> **DATA BLOCK**:
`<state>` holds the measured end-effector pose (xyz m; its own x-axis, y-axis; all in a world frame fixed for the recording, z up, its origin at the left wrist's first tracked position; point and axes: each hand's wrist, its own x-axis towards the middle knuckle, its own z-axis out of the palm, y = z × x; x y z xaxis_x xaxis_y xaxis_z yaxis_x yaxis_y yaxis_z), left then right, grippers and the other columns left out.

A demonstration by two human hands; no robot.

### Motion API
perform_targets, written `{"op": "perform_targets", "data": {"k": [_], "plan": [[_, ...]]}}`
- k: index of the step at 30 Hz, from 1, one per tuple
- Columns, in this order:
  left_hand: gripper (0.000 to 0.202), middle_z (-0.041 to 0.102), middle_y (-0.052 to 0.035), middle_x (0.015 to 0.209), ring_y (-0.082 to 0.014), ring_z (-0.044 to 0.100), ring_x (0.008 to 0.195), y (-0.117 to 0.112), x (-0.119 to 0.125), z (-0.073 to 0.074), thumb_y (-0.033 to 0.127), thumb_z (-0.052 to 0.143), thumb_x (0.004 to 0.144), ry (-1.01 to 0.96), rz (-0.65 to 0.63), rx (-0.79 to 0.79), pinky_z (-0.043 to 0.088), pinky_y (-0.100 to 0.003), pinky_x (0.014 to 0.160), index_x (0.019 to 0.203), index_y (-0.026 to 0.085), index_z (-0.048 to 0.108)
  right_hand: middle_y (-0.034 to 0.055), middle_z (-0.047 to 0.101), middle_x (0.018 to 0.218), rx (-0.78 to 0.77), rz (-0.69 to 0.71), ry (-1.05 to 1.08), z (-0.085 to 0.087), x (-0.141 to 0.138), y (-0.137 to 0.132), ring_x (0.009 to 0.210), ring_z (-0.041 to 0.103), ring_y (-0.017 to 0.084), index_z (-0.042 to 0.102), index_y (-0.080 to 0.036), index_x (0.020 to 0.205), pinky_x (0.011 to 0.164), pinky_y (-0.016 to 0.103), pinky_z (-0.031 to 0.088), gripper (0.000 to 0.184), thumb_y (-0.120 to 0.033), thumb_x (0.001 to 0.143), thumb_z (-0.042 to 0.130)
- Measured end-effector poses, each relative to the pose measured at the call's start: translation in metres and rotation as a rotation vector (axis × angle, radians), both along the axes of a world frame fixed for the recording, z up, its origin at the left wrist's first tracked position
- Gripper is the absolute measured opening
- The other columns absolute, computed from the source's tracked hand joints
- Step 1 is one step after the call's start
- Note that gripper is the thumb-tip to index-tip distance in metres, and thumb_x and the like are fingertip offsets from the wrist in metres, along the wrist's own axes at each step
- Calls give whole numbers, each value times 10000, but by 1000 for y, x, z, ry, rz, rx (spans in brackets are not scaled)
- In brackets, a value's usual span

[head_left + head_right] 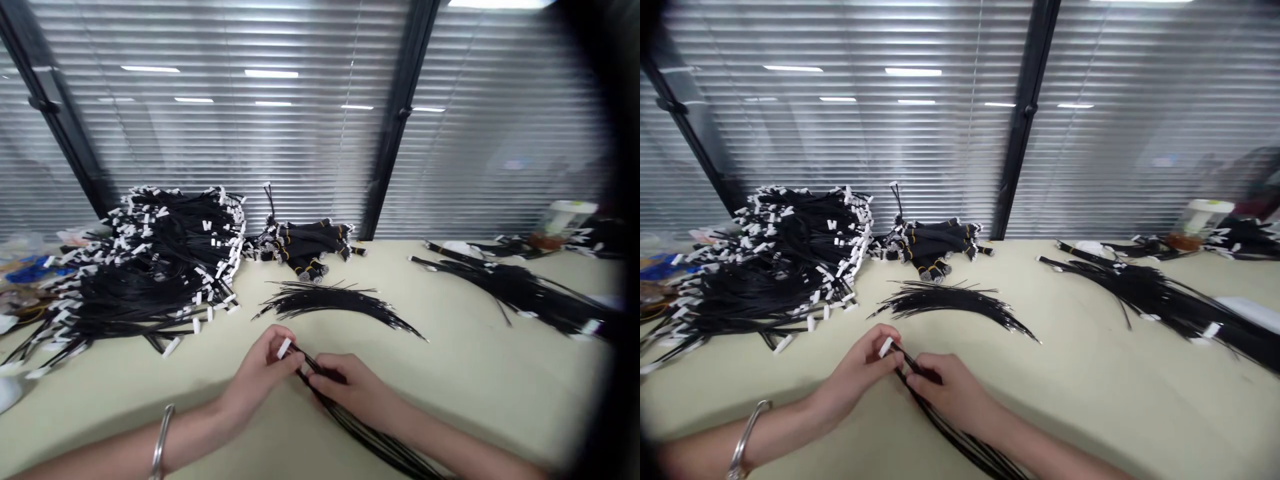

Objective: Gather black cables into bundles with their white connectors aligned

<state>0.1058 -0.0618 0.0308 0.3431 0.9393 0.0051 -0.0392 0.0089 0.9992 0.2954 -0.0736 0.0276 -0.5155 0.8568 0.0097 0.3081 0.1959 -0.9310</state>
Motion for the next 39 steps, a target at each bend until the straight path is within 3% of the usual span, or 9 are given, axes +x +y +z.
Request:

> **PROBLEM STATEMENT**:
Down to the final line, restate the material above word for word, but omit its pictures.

> **TASK RESPONSE**:
`<state>` holds the measured end-effector pose (xyz m; its own x-axis, y-axis; all in a world frame fixed for the recording, z up, its origin at the left wrist's first tracked position; point and axes: each hand's wrist, its own x-axis towards the middle knuckle, its own z-axis out of the palm, y = z × x; x y z xaxis_x xaxis_y xaxis_z yaxis_x yaxis_y yaxis_z), left then right, grippers and the other columns left out.

A demonstration by two human hands; no robot.

### Motion API
perform_targets, written `{"op": "perform_targets", "data": {"k": [_], "plan": [[_, ...]]}}`
- k: index of the step at 30 Hz, from 1, one per tuple
- Columns, in this order:
  left_hand: gripper (0.000 to 0.202), middle_z (-0.041 to 0.102), middle_y (-0.052 to 0.035), middle_x (0.015 to 0.209), ring_y (-0.082 to 0.014), ring_z (-0.044 to 0.100), ring_x (0.008 to 0.195), y (-0.117 to 0.112), x (-0.119 to 0.125), z (-0.073 to 0.074), thumb_y (-0.033 to 0.127), thumb_z (-0.052 to 0.143), thumb_x (0.004 to 0.144), ry (-1.01 to 0.96), rz (-0.65 to 0.63), rx (-0.79 to 0.79), pinky_z (-0.043 to 0.088), pinky_y (-0.100 to 0.003), pinky_x (0.014 to 0.160), index_x (0.019 to 0.203), index_y (-0.026 to 0.085), index_z (-0.048 to 0.108)
  right_hand: middle_y (-0.034 to 0.055), middle_z (-0.047 to 0.101), middle_x (0.018 to 0.218), rx (-0.78 to 0.77), rz (-0.69 to 0.71), ry (-1.05 to 1.08), z (-0.085 to 0.087), x (-0.141 to 0.138), y (-0.137 to 0.132), ring_x (0.009 to 0.210), ring_z (-0.041 to 0.103), ring_y (-0.017 to 0.084), index_z (-0.042 to 0.102), index_y (-0.080 to 0.036), index_x (0.020 to 0.205), pinky_x (0.011 to 0.164), pinky_y (-0.016 to 0.103), pinky_z (-0.031 to 0.088), gripper (0.000 to 0.184), thumb_y (-0.120 to 0.033), thumb_x (0.001 to 0.143), thumb_z (-0.042 to 0.130)
- Measured end-effector poses, each relative to the pose measured at the call's start: translation in metres and rotation as a rotation vector (axis × angle, radians), both along the axes of a world frame fixed for the recording, z up, its origin at the left wrist's first tracked position
- Gripper is the absolute measured opening
- The other columns absolute, computed from the source's tracked hand joints
- Step 1 is one step after the call's start
- Note that gripper is the thumb-tip to index-tip distance in metres, and thumb_x and the like are fingertip offsets from the wrist in metres, along the wrist's own axes at each step
- Calls give whole numbers, each value times 10000, but by 1000 for y, x, z, ry, rz, rx (spans in brackets are not scaled)
- In brackets, a value's usual span

[head_left + head_right] 

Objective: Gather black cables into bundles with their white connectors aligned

<state>0.1058 -0.0618 0.0308 0.3431 0.9393 0.0051 -0.0392 0.0089 0.9992 0.2954 -0.0736 0.0276 -0.5155 0.8568 0.0097 0.3081 0.1959 -0.9310</state>
Motion for the next 39 steps, a target at each bend until the straight path is within 3% of the usual span, or 9 are given, axes +x +y +z.
Request:

The output is finished.